给定一个字符串str和一个整数k 。任务是计算由相同字符组成的长度为k的子字符串的出现次数。可能有多个这样的长度为k的子字符串,请选择出现次数最多的一个作为str的子字符串(不重叠)的计数。
例子:
Input: str = “aaacaabbaa”, k = 2
Output: 3
“aa” and “bb” are the only sub-strings of length 2 that consist of the same characters.
“bb” appears only once as a sub-string of str whereas “aa” appears thrice (which is the answer)
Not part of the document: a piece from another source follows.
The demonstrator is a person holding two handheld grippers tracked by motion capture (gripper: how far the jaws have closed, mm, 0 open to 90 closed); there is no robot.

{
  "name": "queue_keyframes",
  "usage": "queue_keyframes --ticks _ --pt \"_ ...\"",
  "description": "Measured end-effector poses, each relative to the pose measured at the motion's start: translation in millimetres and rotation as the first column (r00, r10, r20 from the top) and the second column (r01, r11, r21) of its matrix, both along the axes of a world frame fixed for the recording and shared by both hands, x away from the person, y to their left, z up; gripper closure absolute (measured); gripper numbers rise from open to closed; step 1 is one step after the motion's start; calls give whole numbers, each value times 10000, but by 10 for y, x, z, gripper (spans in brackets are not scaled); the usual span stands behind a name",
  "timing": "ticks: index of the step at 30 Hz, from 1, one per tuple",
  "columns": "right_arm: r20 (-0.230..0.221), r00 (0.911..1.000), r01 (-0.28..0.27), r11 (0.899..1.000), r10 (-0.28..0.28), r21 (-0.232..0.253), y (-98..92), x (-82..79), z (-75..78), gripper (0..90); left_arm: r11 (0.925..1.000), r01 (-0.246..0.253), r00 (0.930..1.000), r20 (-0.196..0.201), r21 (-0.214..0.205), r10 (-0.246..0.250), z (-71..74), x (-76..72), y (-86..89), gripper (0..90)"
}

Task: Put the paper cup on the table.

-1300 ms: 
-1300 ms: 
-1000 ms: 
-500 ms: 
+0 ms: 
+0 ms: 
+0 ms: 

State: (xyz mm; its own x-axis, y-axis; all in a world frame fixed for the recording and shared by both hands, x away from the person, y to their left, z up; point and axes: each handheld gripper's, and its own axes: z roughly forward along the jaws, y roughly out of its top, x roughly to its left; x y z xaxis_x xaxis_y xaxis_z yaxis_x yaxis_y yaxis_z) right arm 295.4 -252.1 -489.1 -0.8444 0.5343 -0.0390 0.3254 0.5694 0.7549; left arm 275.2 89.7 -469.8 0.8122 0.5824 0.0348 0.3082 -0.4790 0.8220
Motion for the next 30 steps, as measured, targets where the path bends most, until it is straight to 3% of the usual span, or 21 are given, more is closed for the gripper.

Input: str = “abab”, k = 2
Output: 0
方法:迭代所有从字符“a”到“Z”和计数长度为k的仅由当前字符的字符串显示为STR的子串的次数。最后打印这些计数的最大值。
下面是上述方法的实现:
C++
// C++ implementation of the approach
#include
using namespace std;
// Function to return the count
// of the required sub-strings
int maxSubStrings(string s, int k)
{
int maxSubStr = 0, n = s.size();
// Iterate over all characters
for (int c = 0; c < 26; c++) {
char ch = 'a' + c;
// Count with current character
int curr = 0;
for (int i = 0; i <= n - k; i++) {
if (s[i] != ch)
continue;
int cnt = 0;
while (i < n && s[i] == ch && cnt != k) {
i++;
cnt++;
}
i--;
// If the substring has a length k
// then increment count with current character
if (cnt == k)
curr++;
}
// Update max count
maxSubStr = max(maxSubStr, curr);
}
return maxSubStr;
}
// Driver Code
int main()
{
string s = "aaacaabbaa";
int k = 2;
cout << maxSubStrings(s, k);
return 0;
}
Java
// Java implementation of the approach
import java.util.*;
import java.lang.*;
import java.io.*;
class GFG
{
// Function to return the count
// of the required sub-strings
static int maxSubStrings(String s, int k)
{
int maxSubStr = 0, n = s.length();
// Iterate over all characters
for (int c = 0; c < 26; c++)
{
char ch = (char)((int)'a' + c);
// Count with current character
int curr = 0;
for (int i = 0; i <= n - k; i++)
{
if (s.charAt(i) != ch)
continue;
int cnt = 0;
while (i < n && s.charAt(i) == ch &&
cnt != k)
{
i++;
cnt++;
}
i--;
// If the substring has a length
// k then increment count with
// current character
if (cnt == k)
curr++;
}
// Update max count
maxSubStr = Math.max(maxSubStr, curr);
}
return maxSubStr;
}
// Driver Code
public static void main(String []args)
{
String s = "aaacaabbaa";
int k = 2;
System.out.println(maxSubStrings(s, k));
}
}
// This code is contributed by
// tufan_gupta2000
Python3
# Python 3 implementation of the approach
# Function to return the count
# of the required sub-strings
def maxSubStrings(s, k):
maxSubStr = 0
n = len(s)
# Iterate over all characters
for c in range(27):
ch = chr(ord('a') + c)
# Count with current character
curr = 0
for i in range(n - k):
if (s[i] != ch):
continue
cnt = 0
while (i < n and s[i] == ch and
cnt != k):
i += 1
cnt += 1
i -= 1
# If the substring has a length k then
# increment count with current character
if (cnt == k):
curr += 1
# Update max count
maxSubStr = max(maxSubStr, curr)
return maxSubStr
# Driver Code
if __name__ == '__main__':
s = "aaacaabbaa"
k = 2
print(maxSubStrings(s, k))
# This code is contributed by
# Surendra_Gangwar
C#
// C# implementation of the approach
using System;
class GFG
{
// Function to return the count
// of the required sub-strings
static int maxSubStrings(String s, int k)
{
int maxSubStr = 0, n = s.Length;
// Iterate over all characters
for (int c = 0; c < 26; c++)
{
char ch = (char)((int)'a' + c);
// Count with current character
int curr = 0;
for (int i = 0; i <= n - k; i++)
{
if (s[i] != ch)
continue;
int cnt = 0;
while (i < n && s[i] == ch &&
cnt != k)
{
i++;
cnt++;
}
i--;
// If the substring has a length
// k then increment count with
// current character
if (cnt == k)
curr++;
}
// Update max count
maxSubStr = Math.Max(maxSubStr, curr);
}
return maxSubStr;
}
// Driver Code
public static void Main()
{
string s = "aaacaabbaa";
int k = 2;
Console.WriteLine(maxSubStrings(s, k));
}
}
// This code is contributed by Ryuga
输出:
3
时间复杂度: O(n),其中n是字符串的长度。